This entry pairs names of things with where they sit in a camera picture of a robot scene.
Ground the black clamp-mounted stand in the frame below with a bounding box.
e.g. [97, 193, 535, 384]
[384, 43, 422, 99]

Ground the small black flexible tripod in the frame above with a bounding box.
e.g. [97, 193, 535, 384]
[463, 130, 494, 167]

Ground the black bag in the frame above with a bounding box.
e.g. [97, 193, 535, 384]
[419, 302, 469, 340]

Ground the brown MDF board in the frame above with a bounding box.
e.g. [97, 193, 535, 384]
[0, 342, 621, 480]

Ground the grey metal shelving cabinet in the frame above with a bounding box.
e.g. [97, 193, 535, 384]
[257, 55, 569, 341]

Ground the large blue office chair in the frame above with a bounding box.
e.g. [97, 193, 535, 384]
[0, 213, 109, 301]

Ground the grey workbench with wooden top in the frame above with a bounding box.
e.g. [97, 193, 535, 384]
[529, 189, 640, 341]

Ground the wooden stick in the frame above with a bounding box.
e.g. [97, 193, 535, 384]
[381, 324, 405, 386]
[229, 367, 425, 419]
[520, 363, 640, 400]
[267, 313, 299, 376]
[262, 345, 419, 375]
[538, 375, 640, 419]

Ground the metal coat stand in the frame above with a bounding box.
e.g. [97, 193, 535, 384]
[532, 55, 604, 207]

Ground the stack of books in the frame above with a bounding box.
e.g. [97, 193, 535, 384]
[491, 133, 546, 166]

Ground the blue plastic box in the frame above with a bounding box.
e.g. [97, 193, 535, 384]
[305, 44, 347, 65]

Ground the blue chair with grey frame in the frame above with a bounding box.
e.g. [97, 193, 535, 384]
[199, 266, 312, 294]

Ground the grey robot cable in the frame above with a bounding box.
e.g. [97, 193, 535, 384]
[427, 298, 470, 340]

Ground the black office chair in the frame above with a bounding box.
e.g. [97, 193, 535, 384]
++++
• _WHAT TO DO_
Your task is to give back every record exactly.

• _SOLUTION FOR THIS TASK_
This entry pairs names of things with where they sit in a camera picture of a robot scene.
Ground the black clamp-mounted stand in the frame below with a bounding box.
e.g. [97, 193, 535, 384]
[384, 43, 422, 99]

Ground the small black flexible tripod in the frame above with a bounding box.
e.g. [97, 193, 535, 384]
[463, 130, 494, 167]

Ground the black bag in the frame above with a bounding box.
e.g. [97, 193, 535, 384]
[419, 302, 469, 340]

Ground the brown MDF board in the frame above with a bounding box.
e.g. [97, 193, 535, 384]
[0, 342, 621, 480]

Ground the grey metal shelving cabinet in the frame above with a bounding box.
e.g. [97, 193, 535, 384]
[257, 55, 569, 341]

Ground the large blue office chair in the frame above with a bounding box.
e.g. [97, 193, 535, 384]
[0, 213, 109, 301]

Ground the grey workbench with wooden top in the frame above with a bounding box.
e.g. [97, 193, 535, 384]
[529, 189, 640, 341]

Ground the wooden stick in the frame above with a bounding box.
e.g. [97, 193, 535, 384]
[381, 324, 405, 386]
[229, 367, 425, 419]
[520, 363, 640, 400]
[267, 313, 299, 376]
[262, 345, 419, 375]
[538, 375, 640, 419]

Ground the metal coat stand in the frame above with a bounding box.
e.g. [97, 193, 535, 384]
[532, 55, 604, 207]

Ground the stack of books in the frame above with a bounding box.
e.g. [97, 193, 535, 384]
[491, 133, 546, 166]

Ground the blue plastic box in the frame above with a bounding box.
e.g. [97, 193, 535, 384]
[305, 44, 347, 65]

Ground the blue chair with grey frame in the frame above with a bounding box.
e.g. [97, 193, 535, 384]
[199, 266, 312, 294]

Ground the grey robot cable in the frame above with a bounding box.
e.g. [97, 193, 535, 384]
[427, 298, 470, 340]

Ground the black office chair in the frame above with a bounding box.
e.g. [97, 193, 535, 384]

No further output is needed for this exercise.